There’s an old DBA saying…
May you already have a backup restored
A half hour before your boss knows there’s corruption
What? There’s no such thing as old DBA sayings? Well, maybe if you all said something other than “no” once in a while, you’d be more quotable. Hmpf.
Anyway, this is a serious question! And there are a lot of things to consider
- Do I have a different RTO for corruption?
- What’s my backup retention policy?
- How much data do I have?
- How long are my maintenance windows?
- Do I have a server I can offload checks to?
Recovery Time Objectification
When you’re setting these numbers with management, you need to make them aware that certain forms of corruption are more serious than others, and may take longer to recover from. If system tables or clustered indexes become corrupt, you’re potentially looking at a much more invasive procedure than if a nonclustered index gets a little wonky — something you can disable and rebuild pretty easily.

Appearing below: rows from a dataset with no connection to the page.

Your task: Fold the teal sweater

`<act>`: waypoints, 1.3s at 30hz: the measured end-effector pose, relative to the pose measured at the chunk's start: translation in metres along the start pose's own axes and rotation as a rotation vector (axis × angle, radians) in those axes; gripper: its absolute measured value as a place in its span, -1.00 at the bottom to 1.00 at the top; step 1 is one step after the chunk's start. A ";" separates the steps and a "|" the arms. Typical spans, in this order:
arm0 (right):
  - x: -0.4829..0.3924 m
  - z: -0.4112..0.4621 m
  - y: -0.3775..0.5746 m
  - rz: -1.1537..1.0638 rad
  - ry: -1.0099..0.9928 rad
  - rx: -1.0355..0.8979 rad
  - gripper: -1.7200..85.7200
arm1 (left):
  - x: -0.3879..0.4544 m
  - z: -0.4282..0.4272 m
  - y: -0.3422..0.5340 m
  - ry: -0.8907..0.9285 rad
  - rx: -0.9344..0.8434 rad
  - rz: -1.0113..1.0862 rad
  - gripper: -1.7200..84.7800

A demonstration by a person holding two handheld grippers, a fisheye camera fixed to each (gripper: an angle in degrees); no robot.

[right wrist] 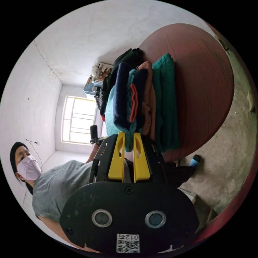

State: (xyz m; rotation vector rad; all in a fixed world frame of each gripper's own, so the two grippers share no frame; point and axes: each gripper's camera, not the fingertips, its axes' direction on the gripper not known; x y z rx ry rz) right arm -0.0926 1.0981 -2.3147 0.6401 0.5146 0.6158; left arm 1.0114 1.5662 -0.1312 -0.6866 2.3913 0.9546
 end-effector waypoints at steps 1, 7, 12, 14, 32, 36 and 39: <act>0.003 0.003 0.000 0.006 -0.002 0.000 -0.82 | 0.003 -0.001 0.002 -0.004 -0.011 -0.003 -0.90; -0.026 0.005 -0.012 -0.147 0.289 0.207 -0.78 | 0.038 -0.058 0.013 -0.175 0.320 0.029 -0.90; -0.088 0.090 -0.076 -0.479 0.440 0.265 -0.76 | 0.094 -0.052 -0.018 -0.273 0.386 0.186 -0.93; -0.102 0.139 -0.104 -0.571 0.500 0.210 -0.76 | 0.113 -0.039 -0.032 -0.342 0.371 0.235 -0.94; 0.071 0.333 -0.247 -0.538 0.655 0.016 -0.82 | 0.156 0.029 -0.111 -0.332 0.257 0.176 -0.96; 0.059 0.346 -0.290 -0.569 0.631 -0.065 -0.80 | 0.199 0.012 -0.090 -0.357 0.323 0.198 -0.96; 0.044 0.372 -0.316 -0.663 0.671 -0.056 -0.79 | 0.238 0.007 -0.071 -0.367 0.393 0.222 -0.96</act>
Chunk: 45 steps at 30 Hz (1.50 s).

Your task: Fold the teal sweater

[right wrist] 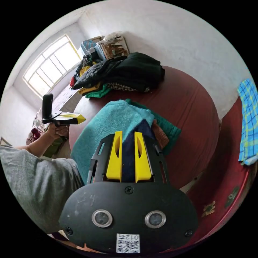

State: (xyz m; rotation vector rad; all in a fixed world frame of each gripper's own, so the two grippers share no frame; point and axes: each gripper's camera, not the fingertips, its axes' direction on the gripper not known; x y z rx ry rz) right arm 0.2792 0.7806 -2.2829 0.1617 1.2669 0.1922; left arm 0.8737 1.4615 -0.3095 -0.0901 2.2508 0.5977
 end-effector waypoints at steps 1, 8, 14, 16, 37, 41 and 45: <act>-0.001 0.006 -0.008 -0.014 0.004 0.002 -0.79 | 0.015 -0.005 0.000 -0.012 0.017 0.005 -0.96; 0.023 0.144 -0.058 -0.113 0.112 -0.173 -0.81 | 0.072 0.022 -0.022 -0.115 -0.100 0.062 -0.96; 0.045 0.186 -0.067 -0.145 0.136 -0.097 -0.82 | 0.106 0.011 -0.052 -0.120 -0.088 0.076 -0.97; 0.050 0.198 -0.071 -0.152 0.137 -0.083 -0.82 | 0.121 0.001 -0.063 -0.131 -0.062 0.085 -0.97; -0.165 0.220 -0.137 -0.415 0.381 0.429 -0.89 | 0.179 -0.307 -0.096 -0.283 0.411 -0.082 -0.97; -0.278 0.294 -0.175 -0.380 0.154 0.555 -0.89 | 0.156 -0.395 -0.071 -0.307 0.471 -0.180 -0.97; -0.404 0.371 -0.232 -0.465 -0.142 0.514 -0.96 | 0.133 -0.491 -0.052 -0.413 0.506 -0.280 -0.96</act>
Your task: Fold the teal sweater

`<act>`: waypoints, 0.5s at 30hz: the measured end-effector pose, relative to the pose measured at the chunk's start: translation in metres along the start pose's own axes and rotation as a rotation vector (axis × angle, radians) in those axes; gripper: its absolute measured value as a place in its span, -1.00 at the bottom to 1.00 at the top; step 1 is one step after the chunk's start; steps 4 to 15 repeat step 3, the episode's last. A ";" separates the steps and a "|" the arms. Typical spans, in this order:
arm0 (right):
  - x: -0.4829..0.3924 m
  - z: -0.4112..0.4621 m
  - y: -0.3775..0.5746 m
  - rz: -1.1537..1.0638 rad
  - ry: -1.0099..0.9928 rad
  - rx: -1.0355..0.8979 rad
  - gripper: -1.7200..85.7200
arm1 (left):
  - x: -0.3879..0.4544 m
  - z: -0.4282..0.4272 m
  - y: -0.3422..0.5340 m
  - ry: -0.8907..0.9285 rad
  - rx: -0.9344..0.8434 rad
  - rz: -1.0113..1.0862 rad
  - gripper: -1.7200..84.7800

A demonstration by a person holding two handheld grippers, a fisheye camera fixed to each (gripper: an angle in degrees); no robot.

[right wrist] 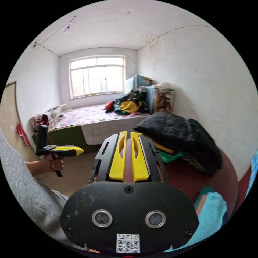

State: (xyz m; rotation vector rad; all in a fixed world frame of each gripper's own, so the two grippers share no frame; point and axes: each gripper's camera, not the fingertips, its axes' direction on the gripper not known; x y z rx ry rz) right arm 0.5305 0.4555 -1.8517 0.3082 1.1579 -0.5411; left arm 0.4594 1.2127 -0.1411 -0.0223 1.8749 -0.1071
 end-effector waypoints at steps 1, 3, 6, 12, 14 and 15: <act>-0.015 0.016 -0.009 -0.027 -0.016 -0.009 -0.96 | -0.015 -0.017 -0.012 -0.026 0.013 -0.037 -0.96; -0.069 0.071 -0.040 -0.115 -0.081 -0.042 -0.98 | -0.037 -0.036 -0.032 -0.044 0.026 -0.091 -0.96; -0.069 0.071 -0.040 -0.115 -0.081 -0.042 -0.98 | -0.037 -0.036 -0.032 -0.044 0.026 -0.091 -0.96; -0.069 0.071 -0.040 -0.115 -0.081 -0.042 -0.98 | -0.037 -0.036 -0.032 -0.044 0.026 -0.091 -0.96; -0.069 0.071 -0.040 -0.115 -0.081 -0.042 -0.98 | -0.037 -0.036 -0.032 -0.044 0.026 -0.091 -0.96; -0.069 0.071 -0.040 -0.115 -0.081 -0.042 -0.98 | -0.037 -0.036 -0.032 -0.044 0.026 -0.091 -0.96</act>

Either way, you’re looking at an RTO of at least how long it takes you to restore your largest database, assuming the corruption isn’t present in your most recent full backup. That’s why backup checksums are important. They’re not a replacement for regular consistency checks by any means, but they can provide an early warning for some types of page corruption, if you have page verification turned on, and your page is assigned a checksum.
If you use a 3rd party backup tool that doesn’t allow you to use the backup checksum option, stop using it. Seriously, that’s garbage. And turn on Trace Flag 3023 until you find a replacement that does.
Notice I’m not talking about RPO here. But there’s a simple equation you can do: the shorter your RTO for corruption, the longer your RPO. It’s real easy to run repair with allow data loss immediately. The amount of data you lose in doing so is ¯\_(?)_/¯
Which is why you need to carefully consider…
The shorter the period of time you keep backups, the more often you need to run DBCC CHECKDB. If you keep data for two weeks, weekly is a good starting point. If you take weekly fulls, you should consider running your DBCC checks before those happen. A corrupt backup doesn’t help you worth a lick. Garbage backup, garbage restore. If your data only goes back two weeks, and your corruption goes back a month, best of luck with your job search.
Of course, keeping backups around for a long time is physically impossible depending on…
How much data YOU have
The more you have, the harder it is to check it all. It’s not like these checks are a lightweight process. They chew up CPU, memory, disk I/O, and tempdb. They don’t cause blocking, the way a lot of people think they do, because they take the equivalent of a database snapshot to perform the checks on. It’s transactionally consistent, meaning the check is as good as your database was when the check started.
You can make things a little easier by running with the PHYSICAL ONLY option, but you lose out on some of the logical checks. The more complicated process is to break DBCC checks into pieces and run them a little every night. This is harder, but you stand a better chance of getting everything checked.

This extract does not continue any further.